First draft to understand a simple flow

Second Draft

Remember Bobs Post has an unstable API, we can unload responsability from the BFF and introduce some retry logic using the Asynchronous Request-Reply pattern and Queues. Additionally Polly can be used to retry HTTP requests.

Second Draft, move workload Async

Now add a Worker process that will process the order request. If a message is not deleted and it has been received the maximum receive count times its pushed to the configured Dead Letter Queue (DLQ)

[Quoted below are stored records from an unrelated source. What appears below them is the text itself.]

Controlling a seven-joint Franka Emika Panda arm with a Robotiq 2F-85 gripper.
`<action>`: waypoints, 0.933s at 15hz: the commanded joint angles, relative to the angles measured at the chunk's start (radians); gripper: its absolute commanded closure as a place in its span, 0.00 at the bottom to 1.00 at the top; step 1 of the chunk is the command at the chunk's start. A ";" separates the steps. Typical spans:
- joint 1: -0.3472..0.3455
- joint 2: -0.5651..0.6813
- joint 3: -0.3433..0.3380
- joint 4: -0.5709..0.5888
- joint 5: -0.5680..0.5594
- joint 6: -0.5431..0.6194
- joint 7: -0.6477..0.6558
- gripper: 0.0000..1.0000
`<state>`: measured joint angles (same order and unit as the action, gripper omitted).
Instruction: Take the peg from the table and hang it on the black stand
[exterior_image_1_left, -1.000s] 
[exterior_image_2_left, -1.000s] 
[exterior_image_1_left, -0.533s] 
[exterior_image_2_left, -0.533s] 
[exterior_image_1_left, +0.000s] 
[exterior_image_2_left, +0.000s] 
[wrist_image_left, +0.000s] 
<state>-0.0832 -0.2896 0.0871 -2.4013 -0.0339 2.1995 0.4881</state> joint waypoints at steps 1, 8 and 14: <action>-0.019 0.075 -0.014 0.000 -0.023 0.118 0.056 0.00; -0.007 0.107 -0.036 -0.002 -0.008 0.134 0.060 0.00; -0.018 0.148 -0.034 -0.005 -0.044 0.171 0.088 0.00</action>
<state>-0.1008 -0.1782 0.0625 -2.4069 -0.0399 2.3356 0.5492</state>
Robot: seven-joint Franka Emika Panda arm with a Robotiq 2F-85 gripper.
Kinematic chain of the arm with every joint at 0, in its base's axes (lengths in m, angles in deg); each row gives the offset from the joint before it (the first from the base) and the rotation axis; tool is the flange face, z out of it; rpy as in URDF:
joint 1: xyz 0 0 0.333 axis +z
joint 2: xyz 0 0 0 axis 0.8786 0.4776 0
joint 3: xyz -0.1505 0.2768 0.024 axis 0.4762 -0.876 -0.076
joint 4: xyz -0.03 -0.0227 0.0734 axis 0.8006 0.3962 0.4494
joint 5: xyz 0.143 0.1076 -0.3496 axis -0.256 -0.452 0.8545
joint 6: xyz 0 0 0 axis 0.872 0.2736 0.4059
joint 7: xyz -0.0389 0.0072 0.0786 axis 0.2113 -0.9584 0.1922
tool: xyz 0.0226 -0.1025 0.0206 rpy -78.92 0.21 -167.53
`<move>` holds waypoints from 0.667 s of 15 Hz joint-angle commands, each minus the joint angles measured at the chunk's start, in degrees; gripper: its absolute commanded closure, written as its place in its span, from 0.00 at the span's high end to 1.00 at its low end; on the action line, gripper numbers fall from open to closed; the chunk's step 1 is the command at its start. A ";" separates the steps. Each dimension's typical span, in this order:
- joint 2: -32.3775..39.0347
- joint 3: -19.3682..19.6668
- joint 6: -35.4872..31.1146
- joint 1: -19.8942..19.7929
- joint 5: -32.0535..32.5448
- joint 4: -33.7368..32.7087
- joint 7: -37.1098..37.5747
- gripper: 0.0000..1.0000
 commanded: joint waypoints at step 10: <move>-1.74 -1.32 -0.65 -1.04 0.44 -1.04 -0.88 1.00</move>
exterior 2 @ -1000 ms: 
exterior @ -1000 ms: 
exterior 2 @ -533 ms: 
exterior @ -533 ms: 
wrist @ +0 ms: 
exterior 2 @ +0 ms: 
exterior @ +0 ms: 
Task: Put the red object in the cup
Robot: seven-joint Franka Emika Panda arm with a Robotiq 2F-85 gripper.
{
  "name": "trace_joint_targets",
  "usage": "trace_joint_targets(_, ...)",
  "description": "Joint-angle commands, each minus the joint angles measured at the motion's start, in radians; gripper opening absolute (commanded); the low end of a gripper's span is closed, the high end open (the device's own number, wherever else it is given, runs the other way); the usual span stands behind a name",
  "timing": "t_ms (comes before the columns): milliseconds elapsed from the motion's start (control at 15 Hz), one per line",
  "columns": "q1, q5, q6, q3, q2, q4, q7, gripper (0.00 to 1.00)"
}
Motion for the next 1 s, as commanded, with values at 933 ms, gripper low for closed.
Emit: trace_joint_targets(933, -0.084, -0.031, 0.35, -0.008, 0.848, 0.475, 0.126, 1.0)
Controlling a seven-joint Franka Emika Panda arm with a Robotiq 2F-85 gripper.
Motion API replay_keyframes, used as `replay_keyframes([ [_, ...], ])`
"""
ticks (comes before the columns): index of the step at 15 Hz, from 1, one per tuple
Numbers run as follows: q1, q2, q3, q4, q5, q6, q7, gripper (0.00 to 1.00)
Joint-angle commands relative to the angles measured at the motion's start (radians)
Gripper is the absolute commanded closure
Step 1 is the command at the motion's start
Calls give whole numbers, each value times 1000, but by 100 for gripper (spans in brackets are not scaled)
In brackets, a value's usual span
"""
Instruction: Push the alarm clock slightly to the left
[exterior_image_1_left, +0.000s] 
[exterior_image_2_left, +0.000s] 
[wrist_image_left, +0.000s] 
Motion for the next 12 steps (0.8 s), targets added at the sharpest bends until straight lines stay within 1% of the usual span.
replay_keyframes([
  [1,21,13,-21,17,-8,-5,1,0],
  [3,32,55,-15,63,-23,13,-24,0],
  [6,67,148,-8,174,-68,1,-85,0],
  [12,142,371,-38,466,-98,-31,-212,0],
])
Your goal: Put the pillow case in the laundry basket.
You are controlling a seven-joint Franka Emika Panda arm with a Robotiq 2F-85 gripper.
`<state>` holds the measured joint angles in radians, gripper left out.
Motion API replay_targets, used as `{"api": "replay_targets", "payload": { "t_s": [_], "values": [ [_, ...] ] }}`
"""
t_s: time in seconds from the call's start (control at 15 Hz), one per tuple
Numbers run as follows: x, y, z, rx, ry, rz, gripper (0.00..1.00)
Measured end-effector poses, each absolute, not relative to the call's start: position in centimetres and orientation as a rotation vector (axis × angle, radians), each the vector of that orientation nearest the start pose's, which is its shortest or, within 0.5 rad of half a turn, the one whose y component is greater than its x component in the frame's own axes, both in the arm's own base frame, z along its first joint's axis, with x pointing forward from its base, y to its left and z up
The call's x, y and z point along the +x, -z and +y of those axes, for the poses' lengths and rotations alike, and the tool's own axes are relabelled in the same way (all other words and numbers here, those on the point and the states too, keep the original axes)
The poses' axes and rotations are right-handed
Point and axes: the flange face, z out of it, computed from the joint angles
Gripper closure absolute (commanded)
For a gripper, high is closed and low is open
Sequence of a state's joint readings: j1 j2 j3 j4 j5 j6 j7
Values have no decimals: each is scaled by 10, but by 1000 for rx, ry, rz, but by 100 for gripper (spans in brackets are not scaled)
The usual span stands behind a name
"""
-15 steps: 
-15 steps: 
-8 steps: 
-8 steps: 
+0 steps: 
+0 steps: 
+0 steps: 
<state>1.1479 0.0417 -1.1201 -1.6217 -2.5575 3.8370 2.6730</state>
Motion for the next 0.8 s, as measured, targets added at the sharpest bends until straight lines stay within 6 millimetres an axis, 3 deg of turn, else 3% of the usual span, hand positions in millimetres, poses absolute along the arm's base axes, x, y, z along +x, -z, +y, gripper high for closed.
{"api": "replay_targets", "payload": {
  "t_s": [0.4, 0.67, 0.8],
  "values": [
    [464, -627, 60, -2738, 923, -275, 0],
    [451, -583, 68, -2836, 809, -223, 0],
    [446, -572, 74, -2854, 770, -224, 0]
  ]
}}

Second Draft, understand the Async workload. Its doing too much!

Third Draft

There is still a problem with the design as Bobs Post is unstable, so if any of the requests fail and the retry count for Polly is exhausted the process will fall over and cause possible duplication.

We can try address this by adding a key/value database like Dynamo to keep track of the process. Additionally the responsability of the process can be delegated to several workers and queues. The caveat being this brings complexity, so only introduce this when needed.

Conditional logic would be added so that should the data exist in Dynamo then dont do that step. IE: We have the user data, dont call the User API ect.

Third Draft: The main focus here is to place the order with Bobs Post (status=Scheduled)

Third Draft. Break it down, check and update `Scheduled` status

Third Draft: The main focus here is to check for updates at Bobs Post (status=Shipped)
If no update is avalible, just Queue another message to check for shipped (WARNING: Can cause infinite loop.) So potentially just dont delete and rely on the DQL.

Third Draft. Break it down, check and update `Shipped` status

Third Draft: The main focus here is to notify the User that their item(s) have shipped
Emails are a common thing to send, potentially a flow exists (Event Queue) where the request can be sent

Third Draft - Notification

Fourth Draft

The DLQs can be redriven.

Another worker can poll each DLQ and re-drive
The process could be manual

Finally once you agree with your team(s) draw as a technical sequence diagram. Also see the Miro Template.

Final Thoughts

The process above is not without fault. The SQS messages default retention period is 4 days so if Bobs Post is down for longer than this and the maxium retry period is exhausted the system will fall over. Potentially the flow could be SPA -> BFF -> SQS -> DYNAMO with workers that progress the status and call the APIs based on the state of the DYNAMO database record.

My suggestion is to be pragmatic and solve problems when they are problems, if you add complexity early you could solve a problem that doesnt exist and the potential gains are lost in the complexity.

References

https://learn.microsoft.com/en-us/azure/architecture/patterns/